Thursday 2 February 2012

Drunkard’s Tales by Jaroslav Hašek

Hašek’s book of boozy stories is a nice stop-gap when the book I’m supposed to be reading sends me into fits of narcolepsy on the train. (The current offender is Iris Murdoch, a brilliant writer, but one seemingly unsuited to public transport.) He is a great chronicler of drunken misfortune: one who sees the pleasures, perils and pains of drinking all in the same glass.


In his story Captured by Carthagians, Hašek has just come out of a rowdy political meeting where he and his party have won a decisive moral victory by being duffed up by the opposition. Nursing a shiner, he is accosted by someone in the street:

It was my friend Ladislav Hájek-Domažlický, whom I haven’t seen for two years, and who is a good friend of mine since that memorable day when he didn’t betray me in Hradčany, at the pub under the arcades where they serve beer from the Volseký imperial brewery.

While Hašek doesn’t go on to explain exactly what happened in the pub under the arcades in Hradčany, he does go on to relate another tale from back in 1902, when finding themselves on their uppers, they decide to tap a wealthy relative of Hájek’s for some cash. Uncle Hájek is now in a monastery, but they reckon he should be good for fifty crowns, so they write a long letter explaining how Hájek has fallen ill and has had to borrow money from Hašek to buy medicines:

We had styled the letter in the pub, where we had come moneyless, since the rich Strahov monastery was like a promised land. We had a great time, we drank, smoked, and at half past three I went to see the philanthropic priest, the uncle of my friend Hájek, in Strahov. When I had arrived, they informed me that the reverend vicar Hájek is at the evensong and will come back within the hour. I went back to the pub and again we ate, drank, smoked and played billiards. “On such a happy day we have to have wine,” said Hájek, “my uncle is an angel.”

Hašek finally gets an audience with the uncle, who listens patiently to his story before giving him an envelope that clearly contains a note. Hašek hurries back to the boozer and they rip it open, expecting to find cash. Unfortunately, Uncle Hájek appears to have got wise to their scheme:

You crooks!

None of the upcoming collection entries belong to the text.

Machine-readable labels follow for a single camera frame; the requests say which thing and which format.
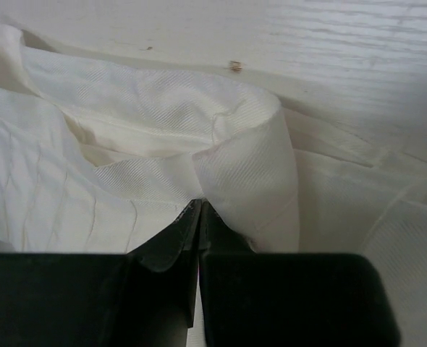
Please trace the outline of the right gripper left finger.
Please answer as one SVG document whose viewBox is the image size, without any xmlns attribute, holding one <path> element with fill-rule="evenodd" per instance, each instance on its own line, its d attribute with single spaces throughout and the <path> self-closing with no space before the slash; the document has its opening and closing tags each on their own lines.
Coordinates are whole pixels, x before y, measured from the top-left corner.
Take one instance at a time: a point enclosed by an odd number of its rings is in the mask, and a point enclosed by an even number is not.
<svg viewBox="0 0 427 347">
<path fill-rule="evenodd" d="M 126 254 L 0 253 L 0 346 L 184 346 L 201 205 Z"/>
</svg>

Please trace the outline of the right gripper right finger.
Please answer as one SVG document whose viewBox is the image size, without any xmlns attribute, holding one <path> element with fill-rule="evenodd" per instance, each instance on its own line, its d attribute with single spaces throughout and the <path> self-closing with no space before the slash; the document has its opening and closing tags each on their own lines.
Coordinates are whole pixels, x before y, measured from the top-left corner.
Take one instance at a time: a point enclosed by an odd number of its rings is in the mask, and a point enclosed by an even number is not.
<svg viewBox="0 0 427 347">
<path fill-rule="evenodd" d="M 256 253 L 203 203 L 200 295 L 208 346 L 399 346 L 375 267 L 358 254 Z"/>
</svg>

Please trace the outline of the white pleated skirt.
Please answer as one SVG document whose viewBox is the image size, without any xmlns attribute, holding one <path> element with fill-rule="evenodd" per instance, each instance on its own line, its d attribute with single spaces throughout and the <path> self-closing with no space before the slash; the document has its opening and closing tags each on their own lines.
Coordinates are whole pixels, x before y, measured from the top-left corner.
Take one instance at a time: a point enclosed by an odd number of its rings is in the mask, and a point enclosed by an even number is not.
<svg viewBox="0 0 427 347">
<path fill-rule="evenodd" d="M 0 24 L 0 251 L 122 253 L 206 199 L 254 250 L 355 252 L 427 346 L 427 149 L 214 74 L 31 48 Z"/>
</svg>

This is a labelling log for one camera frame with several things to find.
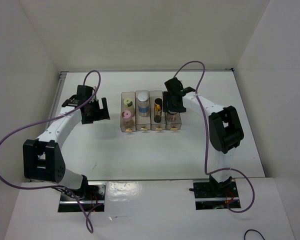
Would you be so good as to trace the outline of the black gold pepper grinder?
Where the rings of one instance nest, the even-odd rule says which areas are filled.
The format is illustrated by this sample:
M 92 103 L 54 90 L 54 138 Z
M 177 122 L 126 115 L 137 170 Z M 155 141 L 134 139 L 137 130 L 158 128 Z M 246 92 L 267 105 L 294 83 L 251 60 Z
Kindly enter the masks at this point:
M 163 100 L 161 98 L 156 98 L 154 100 L 154 122 L 160 123 L 162 120 L 162 107 L 163 107 Z

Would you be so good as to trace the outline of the red label spice jar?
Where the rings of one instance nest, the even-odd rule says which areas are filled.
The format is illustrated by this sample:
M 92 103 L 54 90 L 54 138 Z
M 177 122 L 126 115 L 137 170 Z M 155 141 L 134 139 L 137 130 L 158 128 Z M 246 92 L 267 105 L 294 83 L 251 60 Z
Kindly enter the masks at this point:
M 167 119 L 167 121 L 168 122 L 175 122 L 175 121 L 177 121 L 178 114 L 179 114 L 178 112 L 170 112 L 170 111 L 168 111 L 166 113 L 166 119 Z

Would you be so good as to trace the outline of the white blue cylindrical shaker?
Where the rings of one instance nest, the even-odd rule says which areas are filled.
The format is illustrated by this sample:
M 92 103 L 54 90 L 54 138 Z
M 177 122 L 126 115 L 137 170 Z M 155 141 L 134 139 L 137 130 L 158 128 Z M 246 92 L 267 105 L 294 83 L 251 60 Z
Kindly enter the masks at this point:
M 142 91 L 137 95 L 137 110 L 141 117 L 147 117 L 149 115 L 149 93 Z

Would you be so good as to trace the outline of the pink cap spice bottle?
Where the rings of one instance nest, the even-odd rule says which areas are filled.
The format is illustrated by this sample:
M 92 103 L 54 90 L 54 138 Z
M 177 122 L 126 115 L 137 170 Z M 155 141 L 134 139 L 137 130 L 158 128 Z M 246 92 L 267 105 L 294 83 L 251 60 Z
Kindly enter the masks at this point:
M 134 121 L 130 111 L 128 110 L 123 111 L 121 117 L 122 117 L 123 126 L 131 129 L 134 125 Z

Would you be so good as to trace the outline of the yellow cap spice bottle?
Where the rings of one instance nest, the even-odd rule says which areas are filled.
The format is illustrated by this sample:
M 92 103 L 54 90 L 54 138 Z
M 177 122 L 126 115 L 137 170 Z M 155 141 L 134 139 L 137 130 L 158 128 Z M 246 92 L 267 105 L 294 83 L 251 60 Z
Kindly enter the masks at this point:
M 127 97 L 123 99 L 123 111 L 130 111 L 131 116 L 135 116 L 135 107 L 132 98 Z

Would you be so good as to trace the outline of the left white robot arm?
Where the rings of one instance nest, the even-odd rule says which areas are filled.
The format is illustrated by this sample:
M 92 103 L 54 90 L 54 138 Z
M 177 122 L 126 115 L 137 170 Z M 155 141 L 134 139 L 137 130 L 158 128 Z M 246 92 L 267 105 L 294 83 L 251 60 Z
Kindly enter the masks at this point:
M 92 194 L 88 178 L 66 168 L 62 147 L 77 124 L 110 119 L 107 99 L 97 99 L 94 93 L 95 88 L 78 85 L 76 94 L 62 104 L 58 119 L 36 139 L 24 142 L 23 172 L 27 179 L 64 186 L 78 200 Z

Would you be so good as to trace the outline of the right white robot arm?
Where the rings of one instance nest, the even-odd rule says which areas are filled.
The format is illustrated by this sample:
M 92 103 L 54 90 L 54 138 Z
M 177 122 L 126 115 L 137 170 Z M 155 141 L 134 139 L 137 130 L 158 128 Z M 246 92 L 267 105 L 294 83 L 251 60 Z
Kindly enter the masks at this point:
M 209 176 L 209 191 L 215 196 L 221 196 L 232 180 L 231 168 L 234 162 L 235 149 L 244 138 L 243 128 L 238 112 L 233 106 L 221 106 L 196 94 L 192 87 L 184 88 L 176 77 L 164 83 L 163 111 L 167 115 L 185 113 L 187 109 L 197 114 L 204 113 L 207 122 L 204 123 L 207 134 L 206 144 L 212 146 L 216 168 L 208 173 L 208 157 L 204 160 L 204 171 Z

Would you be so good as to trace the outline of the clear organizer bin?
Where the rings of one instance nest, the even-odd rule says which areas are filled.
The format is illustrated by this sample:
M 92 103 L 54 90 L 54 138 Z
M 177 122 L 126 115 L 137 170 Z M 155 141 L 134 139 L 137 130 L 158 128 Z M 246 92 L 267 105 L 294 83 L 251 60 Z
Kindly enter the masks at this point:
M 142 117 L 138 114 L 137 96 L 140 92 L 148 92 L 147 90 L 139 90 L 135 92 L 135 120 L 137 131 L 148 131 L 151 128 L 151 114 L 150 114 L 150 95 L 149 95 L 149 114 L 146 117 Z
M 136 131 L 135 92 L 122 92 L 120 100 L 120 128 L 124 133 Z
M 151 130 L 152 131 L 163 131 L 166 129 L 166 120 L 165 120 L 165 114 L 163 113 L 163 108 L 162 108 L 161 122 L 156 123 L 154 121 L 154 101 L 156 98 L 162 99 L 162 106 L 163 106 L 163 92 L 158 91 L 158 90 L 149 92 Z
M 179 112 L 178 112 L 177 121 L 175 121 L 175 122 L 169 122 L 169 121 L 167 121 L 167 112 L 164 112 L 164 117 L 165 117 L 165 122 L 166 122 L 165 129 L 167 131 L 178 131 L 178 130 L 181 129 L 182 120 L 181 120 L 181 115 L 180 115 Z

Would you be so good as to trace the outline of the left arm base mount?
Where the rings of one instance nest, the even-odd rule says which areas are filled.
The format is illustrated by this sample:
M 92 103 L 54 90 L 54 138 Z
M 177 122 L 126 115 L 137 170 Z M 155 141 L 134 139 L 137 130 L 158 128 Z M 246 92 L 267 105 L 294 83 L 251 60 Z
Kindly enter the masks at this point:
M 90 210 L 93 212 L 103 212 L 105 210 L 105 197 L 107 190 L 107 183 L 105 181 L 89 181 L 90 193 L 86 196 L 78 197 L 84 211 L 88 213 Z M 76 199 L 69 192 L 62 192 L 60 194 L 59 213 L 78 213 L 81 208 Z

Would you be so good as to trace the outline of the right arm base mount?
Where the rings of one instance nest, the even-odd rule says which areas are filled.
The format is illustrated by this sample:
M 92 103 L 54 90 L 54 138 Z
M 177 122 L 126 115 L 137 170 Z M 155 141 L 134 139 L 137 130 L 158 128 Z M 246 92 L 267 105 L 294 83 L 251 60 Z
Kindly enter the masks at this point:
M 240 209 L 241 203 L 234 180 L 221 192 L 213 192 L 208 181 L 195 181 L 189 191 L 194 194 L 196 210 Z

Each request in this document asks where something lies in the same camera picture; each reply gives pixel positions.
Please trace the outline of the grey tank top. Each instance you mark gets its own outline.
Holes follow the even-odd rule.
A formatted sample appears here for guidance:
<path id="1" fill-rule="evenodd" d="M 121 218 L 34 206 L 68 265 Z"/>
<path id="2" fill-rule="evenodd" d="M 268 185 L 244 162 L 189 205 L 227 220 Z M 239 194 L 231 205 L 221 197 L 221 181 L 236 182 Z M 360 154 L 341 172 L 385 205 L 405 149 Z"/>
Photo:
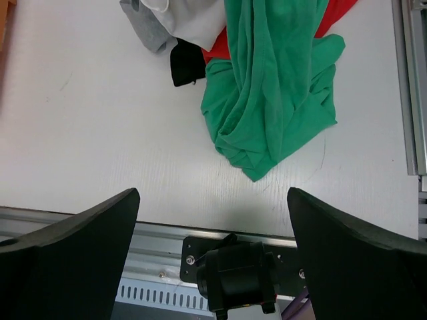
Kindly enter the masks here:
<path id="1" fill-rule="evenodd" d="M 165 51 L 168 45 L 177 45 L 177 39 L 168 33 L 153 12 L 141 1 L 121 0 L 119 4 L 147 50 L 158 54 Z"/>

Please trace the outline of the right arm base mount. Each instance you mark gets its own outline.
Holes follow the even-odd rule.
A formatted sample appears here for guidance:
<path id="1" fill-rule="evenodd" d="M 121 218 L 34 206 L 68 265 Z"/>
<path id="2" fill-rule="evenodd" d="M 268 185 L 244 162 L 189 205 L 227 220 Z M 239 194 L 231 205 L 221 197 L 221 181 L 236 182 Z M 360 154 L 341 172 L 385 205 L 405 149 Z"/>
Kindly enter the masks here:
<path id="1" fill-rule="evenodd" d="M 187 236 L 180 279 L 197 285 L 216 319 L 251 306 L 273 315 L 279 296 L 297 297 L 306 286 L 295 240 L 247 233 Z"/>

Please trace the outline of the red tank top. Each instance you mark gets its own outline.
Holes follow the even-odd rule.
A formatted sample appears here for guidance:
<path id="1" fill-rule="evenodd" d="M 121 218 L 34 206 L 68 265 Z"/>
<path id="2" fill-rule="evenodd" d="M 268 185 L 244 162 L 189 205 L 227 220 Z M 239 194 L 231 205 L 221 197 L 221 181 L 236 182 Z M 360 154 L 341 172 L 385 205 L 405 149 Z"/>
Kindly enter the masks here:
<path id="1" fill-rule="evenodd" d="M 314 37 L 316 39 L 323 37 L 330 27 L 339 21 L 357 2 L 357 0 L 329 0 Z M 202 49 L 201 52 L 205 64 L 208 64 L 212 59 L 230 59 L 226 28 L 218 35 L 210 51 Z"/>

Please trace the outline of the black tank top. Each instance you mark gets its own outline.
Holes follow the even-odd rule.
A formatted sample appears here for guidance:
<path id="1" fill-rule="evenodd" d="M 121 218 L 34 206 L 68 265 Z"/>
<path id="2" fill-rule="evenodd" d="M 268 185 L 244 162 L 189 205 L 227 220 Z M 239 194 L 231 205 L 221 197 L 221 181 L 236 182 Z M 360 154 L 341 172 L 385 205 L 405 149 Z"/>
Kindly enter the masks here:
<path id="1" fill-rule="evenodd" d="M 205 78 L 205 61 L 201 48 L 183 39 L 170 53 L 171 78 L 175 87 L 195 83 Z"/>

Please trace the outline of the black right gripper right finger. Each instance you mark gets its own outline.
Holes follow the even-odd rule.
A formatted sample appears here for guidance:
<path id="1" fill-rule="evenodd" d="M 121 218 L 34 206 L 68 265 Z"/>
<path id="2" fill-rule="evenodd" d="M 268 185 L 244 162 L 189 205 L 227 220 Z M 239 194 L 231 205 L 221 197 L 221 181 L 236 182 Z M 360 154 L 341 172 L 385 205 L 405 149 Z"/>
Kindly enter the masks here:
<path id="1" fill-rule="evenodd" d="M 288 208 L 316 319 L 425 319 L 426 244 L 292 187 Z"/>

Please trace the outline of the white tank top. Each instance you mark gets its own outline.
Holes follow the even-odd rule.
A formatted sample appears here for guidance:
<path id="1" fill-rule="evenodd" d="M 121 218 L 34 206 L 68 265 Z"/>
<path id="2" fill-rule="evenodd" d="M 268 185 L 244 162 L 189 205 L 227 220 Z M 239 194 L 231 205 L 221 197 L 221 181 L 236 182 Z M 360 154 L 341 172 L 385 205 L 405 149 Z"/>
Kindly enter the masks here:
<path id="1" fill-rule="evenodd" d="M 223 1 L 146 0 L 141 2 L 170 35 L 210 51 L 226 26 Z"/>

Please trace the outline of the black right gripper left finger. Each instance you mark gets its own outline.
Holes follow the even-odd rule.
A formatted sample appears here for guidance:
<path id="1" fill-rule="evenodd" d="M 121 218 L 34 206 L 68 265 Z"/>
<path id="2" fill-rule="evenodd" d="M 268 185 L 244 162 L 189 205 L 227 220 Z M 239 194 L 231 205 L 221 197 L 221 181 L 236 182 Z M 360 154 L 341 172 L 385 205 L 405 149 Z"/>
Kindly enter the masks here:
<path id="1" fill-rule="evenodd" d="M 2 319 L 109 319 L 131 243 L 135 188 L 1 242 Z"/>

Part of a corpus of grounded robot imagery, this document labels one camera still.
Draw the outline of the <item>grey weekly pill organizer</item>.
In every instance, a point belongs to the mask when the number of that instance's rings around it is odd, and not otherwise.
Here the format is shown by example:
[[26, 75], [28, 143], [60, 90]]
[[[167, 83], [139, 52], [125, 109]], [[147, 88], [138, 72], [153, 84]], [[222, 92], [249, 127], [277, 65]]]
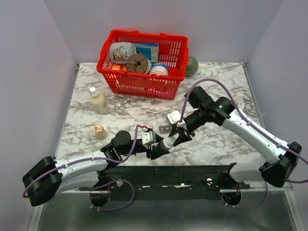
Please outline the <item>grey weekly pill organizer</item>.
[[172, 127], [170, 125], [161, 125], [159, 126], [159, 132], [161, 134], [167, 134], [171, 132]]

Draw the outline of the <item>white pill bottle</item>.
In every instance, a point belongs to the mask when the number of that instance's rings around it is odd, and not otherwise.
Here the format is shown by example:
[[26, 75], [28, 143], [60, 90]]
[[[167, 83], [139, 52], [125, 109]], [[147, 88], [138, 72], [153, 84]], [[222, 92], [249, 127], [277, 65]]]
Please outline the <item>white pill bottle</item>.
[[175, 137], [164, 138], [161, 142], [159, 142], [156, 145], [156, 147], [169, 151], [173, 147], [173, 143], [174, 143], [175, 139], [176, 139]]

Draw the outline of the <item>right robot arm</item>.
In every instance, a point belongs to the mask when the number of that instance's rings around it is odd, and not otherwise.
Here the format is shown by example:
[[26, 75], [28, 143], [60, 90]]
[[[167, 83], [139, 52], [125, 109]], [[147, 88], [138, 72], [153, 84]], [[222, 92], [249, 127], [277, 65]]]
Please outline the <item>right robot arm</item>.
[[297, 165], [302, 147], [297, 142], [288, 143], [264, 130], [249, 119], [242, 110], [237, 111], [234, 104], [226, 97], [214, 101], [202, 87], [193, 88], [187, 93], [189, 104], [195, 111], [173, 124], [170, 136], [175, 139], [174, 146], [191, 141], [193, 132], [205, 123], [215, 123], [232, 131], [259, 152], [266, 162], [264, 164], [231, 164], [226, 174], [221, 177], [222, 185], [228, 189], [246, 180], [264, 180], [274, 187], [281, 188]]

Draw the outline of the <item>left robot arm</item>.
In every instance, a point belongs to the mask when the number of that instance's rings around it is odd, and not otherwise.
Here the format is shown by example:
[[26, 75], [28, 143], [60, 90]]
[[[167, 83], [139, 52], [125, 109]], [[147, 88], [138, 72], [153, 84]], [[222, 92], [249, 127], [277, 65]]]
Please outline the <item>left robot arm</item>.
[[32, 206], [51, 200], [55, 195], [77, 188], [102, 190], [107, 179], [99, 172], [114, 168], [126, 162], [132, 155], [146, 153], [154, 160], [168, 154], [175, 138], [163, 138], [152, 129], [137, 126], [141, 138], [135, 133], [122, 130], [102, 149], [87, 156], [71, 160], [54, 160], [51, 156], [42, 158], [23, 177], [25, 190], [22, 194]]

I saw you going into the pub! When I went to the evensong you were still there. Be ashamed! Vicar Hájek

This doesn’t auger well, considering that they’ve run up quite a tab in the pub:

And so we sat there imprisoned by the innkeeper, in a foreign atmosphere, far from friends, desperate, and outdoing each other in generosity, since each of us maintained that he’ll be the one to go down to the city and come back with money to pay the bill.

They draw straws as to who is to go back into Prague to get the money. Hašek gets left behind as the deposit:

At ten o’clock, when in desperation I doubled the bill, Hájek appeared and said, “Kill me! I borrowed six crowns off your uncle, and stopped in one pub. They were playing cards there, I wanted to double our fortune, I lost, and I am skint.”

As the author drily points out:

The old Roman hero, Regulus, came voluntarily back from Rome to Carthage in captivity, only to be tortured to death.